The UK market advanced through the early part of last week amid optimism over earnings and on expectations of an earlier than expected peak in the interest rate cycle.
Quentin Smith at OMAM UK reports that this was due to data releases continued to point to economic softening, before giving up some gains late on following the publication of weaker than expected US job creation numbers in September.
As expected, the Bank of England’s Monetary Policy Committee kept its benchmark interest rate unchanged at 4.75% as recent economic data releases including a drop in factory output and weaker growth in services indicated that higher borrowing costs are capping growth.
Opinion is now divided as to whether the MPC will raise rates again before the end of the year. The European Central bank also left its benchmark refinancing rate unchanged, at 2%.
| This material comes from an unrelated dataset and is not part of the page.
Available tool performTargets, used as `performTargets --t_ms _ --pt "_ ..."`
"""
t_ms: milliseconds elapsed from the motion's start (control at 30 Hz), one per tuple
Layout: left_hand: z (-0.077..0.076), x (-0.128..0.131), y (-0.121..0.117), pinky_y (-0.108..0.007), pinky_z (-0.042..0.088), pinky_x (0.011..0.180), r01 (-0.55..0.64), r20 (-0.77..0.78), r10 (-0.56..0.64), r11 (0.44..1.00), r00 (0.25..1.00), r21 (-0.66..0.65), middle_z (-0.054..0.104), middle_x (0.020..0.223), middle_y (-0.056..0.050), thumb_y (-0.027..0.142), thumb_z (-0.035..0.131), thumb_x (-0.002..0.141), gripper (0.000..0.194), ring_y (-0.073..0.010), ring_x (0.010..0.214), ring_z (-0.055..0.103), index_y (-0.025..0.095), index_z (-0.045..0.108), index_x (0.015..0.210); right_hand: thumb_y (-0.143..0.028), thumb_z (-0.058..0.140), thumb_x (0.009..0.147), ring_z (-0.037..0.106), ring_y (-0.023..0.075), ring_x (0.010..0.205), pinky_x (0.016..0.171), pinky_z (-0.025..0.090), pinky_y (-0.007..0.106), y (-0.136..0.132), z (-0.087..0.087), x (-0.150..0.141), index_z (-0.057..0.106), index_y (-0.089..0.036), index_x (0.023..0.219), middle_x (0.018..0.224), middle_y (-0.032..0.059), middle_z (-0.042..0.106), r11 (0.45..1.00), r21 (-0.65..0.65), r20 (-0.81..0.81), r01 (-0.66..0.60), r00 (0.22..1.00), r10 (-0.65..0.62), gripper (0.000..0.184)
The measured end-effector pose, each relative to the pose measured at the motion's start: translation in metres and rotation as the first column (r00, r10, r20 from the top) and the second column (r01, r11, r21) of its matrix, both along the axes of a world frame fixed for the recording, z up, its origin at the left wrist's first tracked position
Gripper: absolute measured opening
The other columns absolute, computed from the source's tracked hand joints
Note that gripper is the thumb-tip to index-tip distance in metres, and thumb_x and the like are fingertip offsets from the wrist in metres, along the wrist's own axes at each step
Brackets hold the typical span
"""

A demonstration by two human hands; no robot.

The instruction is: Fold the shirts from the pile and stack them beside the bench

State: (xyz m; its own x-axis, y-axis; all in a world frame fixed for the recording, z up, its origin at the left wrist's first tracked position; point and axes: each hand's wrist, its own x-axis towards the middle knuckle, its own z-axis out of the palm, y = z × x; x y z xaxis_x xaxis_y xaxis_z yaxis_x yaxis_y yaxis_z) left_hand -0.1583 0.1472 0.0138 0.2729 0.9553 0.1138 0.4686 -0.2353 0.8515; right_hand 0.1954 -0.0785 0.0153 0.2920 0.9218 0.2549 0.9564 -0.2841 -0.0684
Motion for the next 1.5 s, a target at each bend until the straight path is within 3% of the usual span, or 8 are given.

Over the week the All-Share, FTSE 100 and midcap indices gained 0.9%, 0.8% and 0.7% respectively, while smaller companies outperformed with a gain of 1.9%.
Sector performance was mixed with financials and resources heading the list of gainers, while consumer staples were the weakest.
BP (+2.0% to 551p) reported an 11% rise in oil and gas production in the third quarter, below expectations as storms in the Gulf of Mexico restrained growth. BP also expects earnings to be hurt by $600m of costs for environmental cleanups and the write-off of an Egyptian gas rig after a fire.
Higher export taxes in Russia will lower earnings further. Oil companies have been pumping 29% below normal rates in the Gulf of Mexico after Hurricane Ivan swept through the area, damaging rigs and forcing evacuations.
The shutdowns contributed to a jump in oil prices, which reached $50 in New York for the first time in history on 28th September. 28.